In [29], the researchers introduced a multilayer perceptron neural network model to detect fraud in personal income tax forms. The reported findings show that the multilayer perceptron can be considered as an efficient classifier to predict fraudulent taxpayers, and estimate the taxpayer’s likelihood of cheating tax. One should note that the latter approach can be generalized to recognize fraud patterns for other types of taxes. A Hybrid Unsupervised Outlier Detection (HUNOD) model was presented in [22] to mine risky tax behaviors. In particular, user knowledge was fed into a combination of representational learning and clustering to detect outliers in personal income tax data. The authors claim that the interpretability of the detected outliers is performed through the training of explainable-by-design surrogate models over outliers validated internally. Recently, in [30], the authors coupled Artificial Neural Networks with a real dataset to detect factors related to income tax fraud. Their approach was designed to reduce time, effort, and cost taken by auditors in the manual identification of cases to be audited. This was the first study to adopt Artificial Neural Networks for income tax fraud detection in Rwanda. Similarly, financial prediction was tackled in [31] using deep convolutional neural networks (DCNN) and multilayer perceptron (MLP). In particular, the authors, used an 8-layer MLP and a 13-layer DCNN for their credit scoring model. The models were assessed using Australian and German credit scoring data. The reported experiments proved that DCNN achieved a considerably higher performance compared to MLP. The researchers in [32] outlined a transfer learning approach to build a tax evasion detection model. Specifically, exploited conditional adversarial networks to encode a collection of labelled tax evasion records by extracting the relevant features. The transfer learning approach is then conducted by fine-tuning the trained model using five tax datasets collected in five Chinese regions. In [33], a large-scale dataset of electronic records of taxable transactions collected in Mexico was analyzed. The authors concluded that the interaction patterns of evaders differ from those corresponding to typical taxpayer behavior. Based on this finding, they built deep neural network and random forest [15] models to classify unseen records as suspicious or evasion-free cases.

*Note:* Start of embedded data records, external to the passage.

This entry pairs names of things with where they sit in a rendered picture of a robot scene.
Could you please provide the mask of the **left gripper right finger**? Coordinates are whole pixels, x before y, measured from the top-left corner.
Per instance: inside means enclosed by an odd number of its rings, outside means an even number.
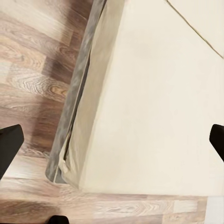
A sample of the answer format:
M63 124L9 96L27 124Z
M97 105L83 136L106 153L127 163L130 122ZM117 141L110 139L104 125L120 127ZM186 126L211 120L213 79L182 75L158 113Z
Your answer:
M213 124L209 141L224 162L224 126Z

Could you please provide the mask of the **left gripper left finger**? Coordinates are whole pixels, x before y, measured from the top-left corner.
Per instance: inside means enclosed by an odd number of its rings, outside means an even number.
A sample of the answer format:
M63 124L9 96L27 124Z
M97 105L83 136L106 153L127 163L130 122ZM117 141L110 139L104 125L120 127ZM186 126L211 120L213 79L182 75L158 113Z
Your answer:
M20 124L0 129L0 180L24 142Z

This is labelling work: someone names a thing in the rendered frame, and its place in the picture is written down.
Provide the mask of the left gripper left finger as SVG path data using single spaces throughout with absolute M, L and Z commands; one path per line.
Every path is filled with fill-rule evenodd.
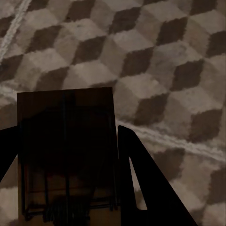
M 20 126 L 0 130 L 0 181 L 19 152 Z

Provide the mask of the mousetrap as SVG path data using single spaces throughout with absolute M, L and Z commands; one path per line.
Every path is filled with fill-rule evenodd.
M 113 87 L 17 93 L 18 226 L 121 226 Z

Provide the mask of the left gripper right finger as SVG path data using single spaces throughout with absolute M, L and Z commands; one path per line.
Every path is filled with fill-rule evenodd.
M 136 133 L 118 127 L 121 226 L 197 226 Z M 147 210 L 137 208 L 129 157 Z

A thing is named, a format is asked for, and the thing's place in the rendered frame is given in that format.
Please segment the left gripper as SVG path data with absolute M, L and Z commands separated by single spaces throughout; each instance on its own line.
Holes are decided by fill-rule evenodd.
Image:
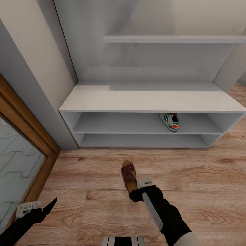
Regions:
M 35 223 L 41 223 L 46 215 L 50 213 L 53 206 L 56 204 L 57 198 L 55 198 L 49 205 L 43 208 L 32 209 L 30 213 L 26 214 L 22 218 L 18 218 L 10 227 L 7 229 L 13 229 L 18 234 L 18 240 L 29 230 Z

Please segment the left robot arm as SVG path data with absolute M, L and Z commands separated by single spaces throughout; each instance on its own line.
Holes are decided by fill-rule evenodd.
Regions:
M 16 212 L 17 220 L 0 235 L 0 246 L 13 246 L 32 225 L 41 223 L 44 220 L 56 202 L 57 198 L 43 208 L 43 211 L 41 208 L 38 208 L 42 204 L 41 201 L 32 201 L 18 205 Z

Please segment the gym shoe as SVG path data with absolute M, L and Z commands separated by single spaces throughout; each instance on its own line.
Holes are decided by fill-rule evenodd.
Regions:
M 181 121 L 177 113 L 160 113 L 160 118 L 171 131 L 178 131 Z

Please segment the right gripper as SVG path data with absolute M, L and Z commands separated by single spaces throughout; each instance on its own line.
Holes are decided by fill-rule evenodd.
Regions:
M 133 200 L 133 202 L 143 201 L 141 197 L 141 192 L 144 188 L 137 188 L 137 190 L 132 190 L 131 193 L 129 193 L 129 198 Z

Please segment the sandal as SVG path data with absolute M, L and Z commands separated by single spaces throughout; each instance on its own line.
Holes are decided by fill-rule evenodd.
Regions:
M 121 173 L 128 192 L 131 193 L 132 190 L 137 190 L 138 184 L 136 181 L 136 171 L 133 164 L 129 160 L 123 162 Z

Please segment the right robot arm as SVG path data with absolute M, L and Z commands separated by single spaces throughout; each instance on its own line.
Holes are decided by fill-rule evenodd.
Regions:
M 150 177 L 138 179 L 137 190 L 129 193 L 133 202 L 144 201 L 169 246 L 203 246 L 182 220 L 178 209 L 171 205 Z

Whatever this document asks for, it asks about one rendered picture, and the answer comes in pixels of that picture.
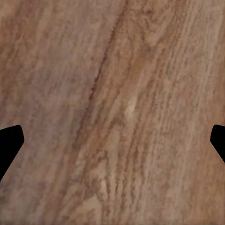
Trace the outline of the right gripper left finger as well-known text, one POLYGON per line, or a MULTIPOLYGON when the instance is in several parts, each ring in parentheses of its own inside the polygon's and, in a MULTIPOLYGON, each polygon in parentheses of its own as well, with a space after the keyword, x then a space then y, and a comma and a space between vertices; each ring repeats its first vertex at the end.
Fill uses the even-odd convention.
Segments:
POLYGON ((24 143, 21 125, 0 130, 0 180, 24 143))

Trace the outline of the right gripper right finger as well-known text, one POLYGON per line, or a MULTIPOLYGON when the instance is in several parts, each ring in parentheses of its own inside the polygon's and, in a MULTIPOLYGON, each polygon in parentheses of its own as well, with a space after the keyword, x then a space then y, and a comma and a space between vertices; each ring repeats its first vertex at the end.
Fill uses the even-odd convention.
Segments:
POLYGON ((217 124, 214 125, 210 141, 225 162, 225 127, 217 124))

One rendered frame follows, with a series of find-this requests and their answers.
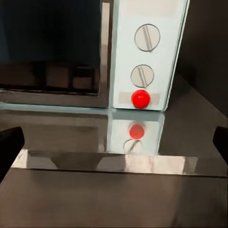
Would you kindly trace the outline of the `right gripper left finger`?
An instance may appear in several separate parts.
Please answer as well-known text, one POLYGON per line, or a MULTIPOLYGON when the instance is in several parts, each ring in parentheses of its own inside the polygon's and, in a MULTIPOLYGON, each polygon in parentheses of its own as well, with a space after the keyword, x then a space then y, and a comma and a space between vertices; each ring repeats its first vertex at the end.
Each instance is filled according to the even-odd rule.
POLYGON ((25 143, 21 127, 0 132, 0 183, 25 143))

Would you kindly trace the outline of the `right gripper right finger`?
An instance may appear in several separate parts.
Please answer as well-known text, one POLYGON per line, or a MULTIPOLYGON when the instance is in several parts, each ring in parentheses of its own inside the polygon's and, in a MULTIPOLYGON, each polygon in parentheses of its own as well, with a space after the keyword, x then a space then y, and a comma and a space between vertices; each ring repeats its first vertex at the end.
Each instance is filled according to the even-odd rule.
POLYGON ((218 126, 213 136, 213 144, 228 164, 228 128, 218 126))

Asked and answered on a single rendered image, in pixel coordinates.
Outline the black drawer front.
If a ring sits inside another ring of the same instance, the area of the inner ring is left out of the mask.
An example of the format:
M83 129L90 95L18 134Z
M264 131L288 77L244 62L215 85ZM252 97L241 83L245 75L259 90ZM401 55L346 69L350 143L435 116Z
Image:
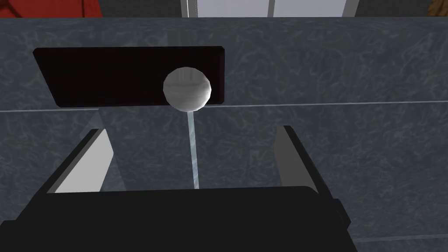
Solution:
M32 54L60 108L168 105L164 81L181 67L209 80L208 104L224 102L222 46L45 47Z

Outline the window with grey frame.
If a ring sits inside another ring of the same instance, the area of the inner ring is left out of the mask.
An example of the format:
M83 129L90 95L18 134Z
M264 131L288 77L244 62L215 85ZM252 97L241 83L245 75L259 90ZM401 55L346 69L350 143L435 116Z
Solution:
M359 0L179 0L182 17L354 17Z

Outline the red flat shape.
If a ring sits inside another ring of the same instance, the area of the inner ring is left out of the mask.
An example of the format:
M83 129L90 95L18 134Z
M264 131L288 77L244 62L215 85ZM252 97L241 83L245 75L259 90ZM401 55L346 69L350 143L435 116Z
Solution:
M98 0L0 0L0 18L101 18Z

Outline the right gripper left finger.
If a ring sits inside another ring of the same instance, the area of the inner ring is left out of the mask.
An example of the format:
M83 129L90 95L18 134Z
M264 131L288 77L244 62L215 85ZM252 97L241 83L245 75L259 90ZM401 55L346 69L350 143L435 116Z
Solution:
M114 152L106 129L92 129L46 181L46 193L98 192Z

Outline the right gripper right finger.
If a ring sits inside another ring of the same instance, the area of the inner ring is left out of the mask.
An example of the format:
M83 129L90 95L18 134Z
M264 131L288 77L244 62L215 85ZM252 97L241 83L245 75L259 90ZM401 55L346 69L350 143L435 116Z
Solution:
M282 186L306 186L325 199L333 196L291 126L278 126L273 145Z

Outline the grey round knob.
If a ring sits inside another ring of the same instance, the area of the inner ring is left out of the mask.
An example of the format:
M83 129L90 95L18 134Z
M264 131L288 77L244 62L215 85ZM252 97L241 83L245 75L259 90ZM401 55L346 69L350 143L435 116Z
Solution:
M182 112L193 112L204 107L209 101L211 91L207 77L191 67L175 69L167 75L163 83L167 102Z

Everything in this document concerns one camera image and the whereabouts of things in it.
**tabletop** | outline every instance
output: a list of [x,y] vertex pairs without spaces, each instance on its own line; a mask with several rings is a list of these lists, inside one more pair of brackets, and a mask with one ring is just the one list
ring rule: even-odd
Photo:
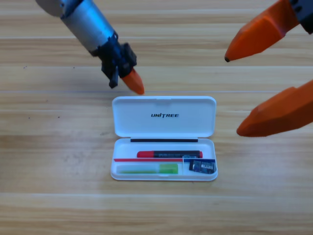
[[212,182],[116,181],[111,89],[93,58],[35,0],[0,1],[0,234],[311,235],[313,127],[266,138],[251,109],[312,79],[301,26],[226,63],[238,30],[274,0],[95,0],[138,58],[145,95],[217,101]]

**pencil case compartment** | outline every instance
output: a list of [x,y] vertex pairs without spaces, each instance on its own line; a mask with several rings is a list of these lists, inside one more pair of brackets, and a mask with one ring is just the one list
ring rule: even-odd
[[[140,151],[201,151],[202,158],[138,158]],[[213,163],[214,170],[203,173],[191,169],[194,161]],[[115,143],[111,176],[117,180],[211,181],[218,175],[214,143],[209,139],[196,142],[133,142],[119,139]]]

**pencil case lid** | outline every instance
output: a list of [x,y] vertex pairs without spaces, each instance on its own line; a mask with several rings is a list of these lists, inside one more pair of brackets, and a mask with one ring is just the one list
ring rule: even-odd
[[120,96],[113,100],[115,133],[130,138],[198,138],[214,133],[210,96]]

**black strip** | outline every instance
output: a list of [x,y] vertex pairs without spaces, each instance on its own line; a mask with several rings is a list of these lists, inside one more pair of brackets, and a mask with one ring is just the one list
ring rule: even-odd
[[198,142],[198,139],[131,139],[131,142]]
[[313,33],[313,1],[290,0],[291,7],[302,27],[309,33]]

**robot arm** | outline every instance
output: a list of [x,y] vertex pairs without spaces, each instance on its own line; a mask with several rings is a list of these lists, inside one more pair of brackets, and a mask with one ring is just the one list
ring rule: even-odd
[[134,70],[136,55],[118,35],[92,0],[36,0],[48,14],[59,17],[79,42],[102,61],[102,72],[118,85],[118,77],[134,92],[144,94],[140,76]]

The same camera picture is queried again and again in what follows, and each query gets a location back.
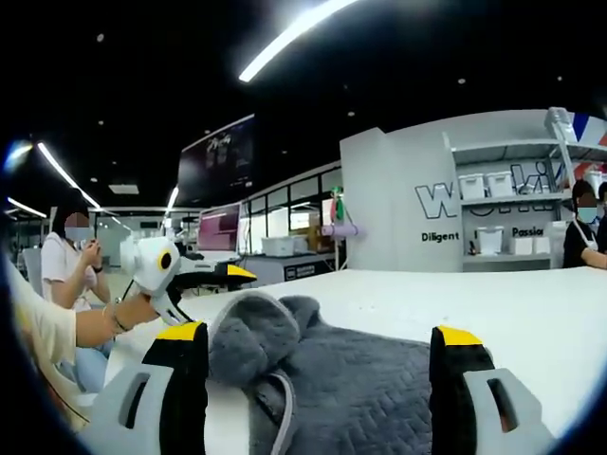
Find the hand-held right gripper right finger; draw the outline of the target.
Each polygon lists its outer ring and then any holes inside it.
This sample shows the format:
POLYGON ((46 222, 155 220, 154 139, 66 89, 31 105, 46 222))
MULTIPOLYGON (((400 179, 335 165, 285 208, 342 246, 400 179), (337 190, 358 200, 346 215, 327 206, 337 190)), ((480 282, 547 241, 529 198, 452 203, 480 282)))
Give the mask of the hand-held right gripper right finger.
POLYGON ((545 454, 553 435, 542 405, 470 332, 432 329, 433 454, 545 454))

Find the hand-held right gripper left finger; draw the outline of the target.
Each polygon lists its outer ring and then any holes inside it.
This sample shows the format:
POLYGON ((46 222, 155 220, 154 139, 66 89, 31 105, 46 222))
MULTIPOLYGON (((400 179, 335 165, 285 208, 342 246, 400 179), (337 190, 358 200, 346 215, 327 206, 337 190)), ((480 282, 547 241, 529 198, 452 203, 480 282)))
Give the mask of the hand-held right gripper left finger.
POLYGON ((140 363, 98 395, 87 425, 92 454, 204 454, 208 328, 202 321, 156 336, 140 363))

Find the person's left hand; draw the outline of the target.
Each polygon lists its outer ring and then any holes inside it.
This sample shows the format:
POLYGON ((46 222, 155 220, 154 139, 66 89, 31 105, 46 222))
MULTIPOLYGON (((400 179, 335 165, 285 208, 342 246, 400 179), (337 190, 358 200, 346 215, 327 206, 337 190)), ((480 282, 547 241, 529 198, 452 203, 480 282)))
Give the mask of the person's left hand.
POLYGON ((119 319, 128 330, 158 318, 159 314, 151 303, 151 297, 146 294, 139 293, 124 300, 120 305, 119 319))

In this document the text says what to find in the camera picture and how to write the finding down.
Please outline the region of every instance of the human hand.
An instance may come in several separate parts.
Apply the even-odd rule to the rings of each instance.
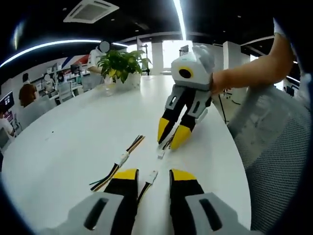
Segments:
[[[226,70],[214,72],[212,76],[213,76],[211,85],[212,94],[220,94],[224,90],[231,89],[229,79],[227,78]]]

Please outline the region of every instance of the potted plant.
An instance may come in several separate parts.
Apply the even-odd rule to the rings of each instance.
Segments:
[[[102,76],[112,78],[119,90],[138,88],[142,68],[147,68],[151,63],[148,58],[142,58],[144,53],[142,50],[129,53],[110,50],[100,58],[98,67],[101,67]]]

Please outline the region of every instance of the plant pot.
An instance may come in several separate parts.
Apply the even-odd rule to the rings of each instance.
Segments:
[[[140,90],[141,75],[139,73],[130,73],[124,83],[121,79],[116,80],[116,90],[118,91],[130,91],[130,90]]]

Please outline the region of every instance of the air conditioner vent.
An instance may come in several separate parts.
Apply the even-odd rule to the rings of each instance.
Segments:
[[[78,22],[93,24],[113,11],[119,9],[109,2],[102,0],[82,0],[66,16],[63,22]]]

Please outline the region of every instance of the ceiling light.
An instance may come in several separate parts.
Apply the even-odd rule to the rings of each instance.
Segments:
[[[7,59],[6,61],[4,61],[1,65],[0,65],[0,68],[11,62],[12,60],[20,57],[21,55],[24,55],[28,52],[31,52],[33,50],[36,50],[36,49],[39,49],[39,48],[42,48],[42,47],[48,47],[48,46],[52,46],[52,45],[57,45],[57,44],[64,44],[64,43],[100,43],[101,41],[100,40],[86,40],[86,39],[75,39],[75,40],[63,40],[63,41],[57,41],[57,42],[51,42],[51,43],[44,43],[44,44],[41,44],[41,45],[38,45],[38,46],[35,46],[35,47],[31,47],[29,49],[26,49],[26,50],[23,50],[15,55],[13,55],[12,57],[10,57],[9,59]]]
[[[178,20],[179,20],[179,24],[180,24],[180,29],[181,29],[181,34],[182,34],[182,39],[184,41],[187,40],[186,37],[186,28],[185,28],[185,23],[184,23],[184,18],[182,16],[182,10],[181,10],[181,5],[180,5],[180,1],[179,0],[173,0],[174,4],[175,4],[175,8],[177,11],[177,15],[178,15]]]
[[[126,44],[121,44],[121,43],[112,43],[113,45],[116,45],[116,46],[121,46],[121,47],[128,47],[128,45]]]
[[[292,80],[294,80],[294,81],[296,81],[296,82],[300,82],[300,81],[298,81],[297,79],[294,79],[293,77],[290,77],[290,76],[287,76],[287,78],[290,78],[290,79],[292,79]]]

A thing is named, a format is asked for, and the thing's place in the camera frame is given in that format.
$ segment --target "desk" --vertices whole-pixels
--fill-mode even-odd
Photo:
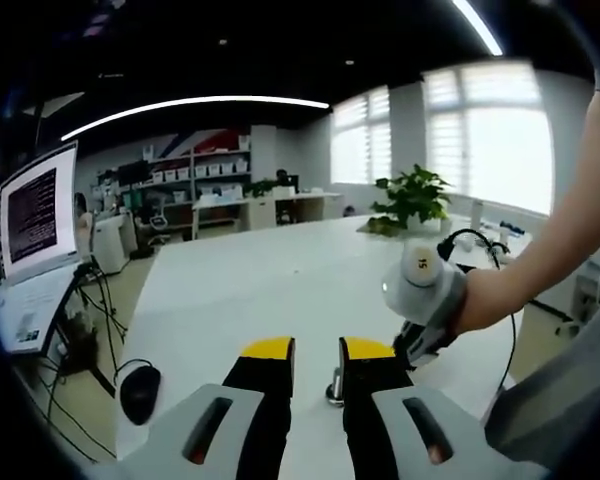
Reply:
[[[200,211],[211,208],[239,208],[237,231],[263,230],[276,227],[276,203],[294,201],[298,205],[298,222],[315,222],[342,217],[343,196],[339,193],[298,193],[288,197],[265,196],[233,200],[222,204],[193,205],[192,238],[200,227]]]
[[[131,252],[137,249],[133,215],[127,213],[96,221],[93,254],[105,274],[122,271]]]
[[[205,383],[220,383],[242,349],[262,338],[296,338],[292,426],[281,466],[285,480],[351,480],[342,412],[324,391],[338,364],[338,338],[391,344],[403,319],[384,304],[381,278],[402,242],[358,233],[368,217],[348,217],[163,247],[130,324],[121,364],[150,360],[163,374],[153,419]],[[469,219],[454,219],[453,227]],[[528,238],[512,239],[514,255]],[[486,252],[452,260],[489,268]],[[518,327],[522,311],[515,315]],[[489,409],[509,360],[508,321],[463,335],[413,375],[476,418]],[[121,372],[123,378],[133,368]],[[152,420],[134,426],[116,402],[116,452],[142,445]]]

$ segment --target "ceiling light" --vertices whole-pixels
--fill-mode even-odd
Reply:
[[[491,55],[499,57],[502,55],[502,49],[498,42],[493,37],[493,34],[489,30],[489,27],[484,23],[480,16],[473,9],[471,4],[467,0],[451,0],[453,4],[460,10],[460,13],[464,15],[467,21],[471,24],[473,29],[480,35],[480,38],[484,42],[485,46],[491,52]]]
[[[283,98],[283,97],[265,97],[260,95],[216,95],[213,97],[194,97],[194,98],[183,98],[181,100],[170,100],[168,102],[153,103],[151,105],[145,105],[144,107],[132,108],[131,110],[125,110],[120,113],[109,115],[108,117],[101,118],[95,122],[91,122],[84,127],[77,128],[73,132],[69,132],[64,135],[60,140],[63,142],[71,137],[74,137],[82,132],[90,130],[94,127],[102,125],[119,118],[128,117],[136,113],[148,112],[150,110],[157,110],[159,108],[166,107],[177,107],[179,105],[193,105],[196,103],[214,103],[214,102],[265,102],[265,103],[283,103],[287,105],[300,105],[302,107],[313,107],[313,108],[329,108],[328,103],[313,102],[311,100],[299,100],[295,98]]]

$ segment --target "floor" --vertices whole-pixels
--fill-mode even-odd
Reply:
[[[214,228],[203,231],[202,236],[209,238],[227,233],[230,233],[230,229]],[[122,273],[108,279],[112,301],[117,309],[117,319],[125,326],[131,322],[142,286],[153,264],[153,258],[133,261]],[[95,285],[87,287],[87,292],[94,298],[100,297]],[[112,378],[114,369],[104,315],[94,310],[90,311],[90,314],[98,329],[99,366],[108,378]],[[534,306],[529,305],[525,309],[523,326],[510,369],[514,380],[524,379],[569,344],[568,339],[554,335],[559,324],[559,320],[554,316]],[[115,332],[113,337],[113,350],[116,357],[120,358],[122,344]],[[80,373],[68,377],[66,383],[58,384],[55,398],[95,439],[115,452],[113,400],[102,390],[91,374]],[[52,408],[51,421],[87,455],[98,461],[107,461],[111,458],[80,432],[59,408]]]

Semi-supervised learning was also used to tackle tax evasion detection. In [34], a semi-supervised approach was introduced for VAT audit case selection. Precisely, a gated mixture variational autoencoder network [35] was adapted to extract relevant features and map them into some predefined classes. Another solution based on positive and unlabeled (PU) learning techniques was depicted in [36]. One should note that PU techniques are suitable for data collections including a small subset of data that are positively annotated while the remaining records are not labeled. The method uses: (i) one-class probabilistic classification to generate pseudo-labels and assign them to unlabeled data, (ii) random forest [15] to determine relevant features and (iii) LightGBM [37] as a predictive model to classify unseen records. Additionally, the authors in [38] investigated PU learning tax evasion detection. Their method integrated features obtained by embedding a transaction graph into an Euclidean space. The work was then extended further by the researchers in [39] who introduced a graph-embedding algorithm for transaction graphs that, prior to generating pseudo-labels for unlabeled records, extracts network-based features. Finally, a multilayer perceptron (MLP) neural network is built using pseudo-annotated data to detect unseen tax evasion instances.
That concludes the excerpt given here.